** Exercise aim **
One number is the expected answer: the count of lines in the material below containing the word "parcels".

** Collected material **
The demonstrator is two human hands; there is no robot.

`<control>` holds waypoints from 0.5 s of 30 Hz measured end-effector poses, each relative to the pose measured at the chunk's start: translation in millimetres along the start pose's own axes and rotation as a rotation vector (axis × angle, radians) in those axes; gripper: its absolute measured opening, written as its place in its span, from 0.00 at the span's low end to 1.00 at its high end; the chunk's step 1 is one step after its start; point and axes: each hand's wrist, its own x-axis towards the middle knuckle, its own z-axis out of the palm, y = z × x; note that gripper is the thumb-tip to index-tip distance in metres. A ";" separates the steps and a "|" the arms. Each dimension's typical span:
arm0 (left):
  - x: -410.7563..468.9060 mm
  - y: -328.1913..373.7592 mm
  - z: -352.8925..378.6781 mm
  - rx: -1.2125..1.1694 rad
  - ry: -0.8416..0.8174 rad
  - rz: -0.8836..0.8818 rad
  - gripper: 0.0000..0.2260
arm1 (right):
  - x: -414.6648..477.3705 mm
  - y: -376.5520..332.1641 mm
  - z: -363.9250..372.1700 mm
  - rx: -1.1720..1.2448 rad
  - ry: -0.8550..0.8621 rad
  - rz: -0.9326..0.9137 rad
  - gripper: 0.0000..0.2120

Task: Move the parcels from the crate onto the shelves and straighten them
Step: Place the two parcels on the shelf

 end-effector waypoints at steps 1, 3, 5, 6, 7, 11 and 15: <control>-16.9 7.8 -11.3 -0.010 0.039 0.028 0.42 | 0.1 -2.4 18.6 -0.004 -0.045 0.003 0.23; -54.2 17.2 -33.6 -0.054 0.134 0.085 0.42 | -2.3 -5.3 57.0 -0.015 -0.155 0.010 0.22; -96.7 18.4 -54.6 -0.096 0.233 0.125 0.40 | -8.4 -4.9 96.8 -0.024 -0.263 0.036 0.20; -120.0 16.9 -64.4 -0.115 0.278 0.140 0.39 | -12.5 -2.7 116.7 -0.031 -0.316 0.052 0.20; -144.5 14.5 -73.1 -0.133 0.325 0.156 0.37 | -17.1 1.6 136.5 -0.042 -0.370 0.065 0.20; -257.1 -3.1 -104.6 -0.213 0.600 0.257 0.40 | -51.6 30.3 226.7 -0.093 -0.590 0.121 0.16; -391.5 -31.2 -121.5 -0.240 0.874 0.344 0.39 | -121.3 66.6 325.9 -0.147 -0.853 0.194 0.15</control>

** Response to the exercise **
2